Examples of suitable compounds (c) are diols having 2 to 20 carbon atoms, examples being ethylene glycol, 1,2-propanediol, 1,3-propanediol, 1,1-dimethylethane-1,2-diol, 2-butyl-2-ethyl-1,3-propanediol, 2-ethyl-1,3-propanediol, 2-methyl-1,3-propanediol, neopentyl glycol, neopentyl glycol hydroxypivalate, 1,2-, 1,3- or 1,4-butanediol, 1,6-hexanediol, 1,7-heptanediol, 1,8-octanediol, 1,9-nonanediol, 1,10-decanediol, bis(4-hydroxycyclohexane)isopropylidene, tetramethylcyclobutanediol, 1,2-, 1,3- or 1,4-cyclohexanediol, cyclooctanediol, norbornanediol, pinanediol, decalindiol, 2-ethyl-1,3-hexanediol, 2,4-diethyloctane-1,3-diol, hydroquinone, bisphenol A, bisphenol F, bisphenol B, bisphenol S, 2,2-bis(4-hydroxycyclohexyl)propane, 1,1-, 1,2-, 1,3-, and 1,4-cyclohexanedimethanol, 1,2-, 1,3-, or 1,4-cyclohexanediol, resorcinol di(beta-hydroxyethyl) ether (HER), resorcinol di(beta-hydroxypropyl) ether (HPR), hydroquinone di(beta-hydroxyethyl) ether (HQEE), resorcinol di(beta-hydroxypropyl) ethyl ether (HPER).


Examples of suitable compounds (c) are also higher molecular weight polymeric polyols, for example polyester polyols, polycarbonate polyols and polyether polyols.
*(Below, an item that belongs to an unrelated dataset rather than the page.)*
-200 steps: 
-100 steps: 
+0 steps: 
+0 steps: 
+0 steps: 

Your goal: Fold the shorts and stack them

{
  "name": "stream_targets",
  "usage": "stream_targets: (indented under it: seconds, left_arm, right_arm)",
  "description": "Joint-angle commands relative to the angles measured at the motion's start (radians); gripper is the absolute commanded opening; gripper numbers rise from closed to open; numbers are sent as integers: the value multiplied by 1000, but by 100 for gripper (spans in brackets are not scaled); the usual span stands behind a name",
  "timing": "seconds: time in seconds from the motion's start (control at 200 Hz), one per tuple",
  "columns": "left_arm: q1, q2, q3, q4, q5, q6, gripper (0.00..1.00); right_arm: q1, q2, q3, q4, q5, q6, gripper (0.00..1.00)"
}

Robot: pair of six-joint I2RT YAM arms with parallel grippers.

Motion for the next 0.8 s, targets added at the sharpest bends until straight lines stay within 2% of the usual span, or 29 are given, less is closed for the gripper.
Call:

Suitable polymeric polyols preferably have a mean OH functionality of at least 1.5 and especially at least 1.8, for example in the range from 1.5 to 10 and especially in the range from 1.8 to 4. The mean OH functionality is understood to mean the mean number of OH groups per polymer chain. Typical polymeric polyol components preferably have a number-average molecular weight of about 250 to 50 000 g/mol, preferably of about 500 to 10 000 g/mol. Preferably, at least 50 mol % of the hydroxyl groups present in the polymeric polyol component are primary hydroxyl groups.


Examples of suitable polyester polyols are linear or branched polymeric compounds having ester groups in the polymer backbone and having free hydroxyl groups at the ends of the polymer chain. Preferably, these are polyesters which are obtained by polycondensation of dihydric alcohols with dibasic carboxylic acids, optionally in the presence of higher polyhydric alcohols (e.g. tri-, tetra-, penta- or hexahydric alcohols) and/or higher polybasic polycarboxylic acids. Rather than the free di- or polycarboxylic acids, it is also possible to use the corresponding di- or polycarboxylic anhydrides or corresponding di- or polycarboxylic esters of lower alcohols or mixtures thereof for preparation of the polyester polyols. The di- or polycarboxylic acids may be aliphatic, cycloaliphatic, araliphatic, aromatic or heterocyclic, preferably have 2 to 50 and especially 4 to 20 carbon atoms and may optionally be substituted, for example by halogen atoms, and/or be unsaturated. Examples thereof include: suberic acid, azelaic acid, phthalic acid, isophthalic acid, phthalic anhydride, tetrahydrophthalic anhydride, hexahydrophthalic anhydride, tetrachlorophthalic anhydride, endomethylenetetrahydrophthalic anhydride, glutaric anhydride, maleic acid, maleic anhydride, alkenylsuccinic acid, fumaric acid and dimeric fatty acids. Useful diols for the preparation of the polyester polyols include especially aliphatic and cycloaliphatic diols having preferably 2 to 40 and especially 2 to 20 carbon atoms, for example ethylene glycol, propane-1,2-diol, propane-1,3-diol, butane-1,3-diol, butane-1,4-diol, butene-1,4-diol, butyne-1,4-diol, pentane-1,5-diol, neopentyl glycol, bis(hydroxymethyl)cyclohexanes such as 1,4-bis(hydroxymethyl)cyclohexane, 2-methylpropane-1,3-diol, methylpentanediols, and also diethylene glycol, triethylene glycol, tetraethylene glycol, polyethylene glycol, dipropylene glycol, polypropylene glycol, dibutylene glycol and polybutylene glycols. Preference is given to alcohols of the general formula HO—(CH2)x—OH, where x is a number from 2 to 20, preferably an even number from 2 to 12. Examples thereof are ethylene glycol, butane-1,4-diol, hexane-1,6-diol, octane-1,8-diol and dodecane-1,12-diol. Additionally preferred are neopentyl glycol and pentane-1,5-diol.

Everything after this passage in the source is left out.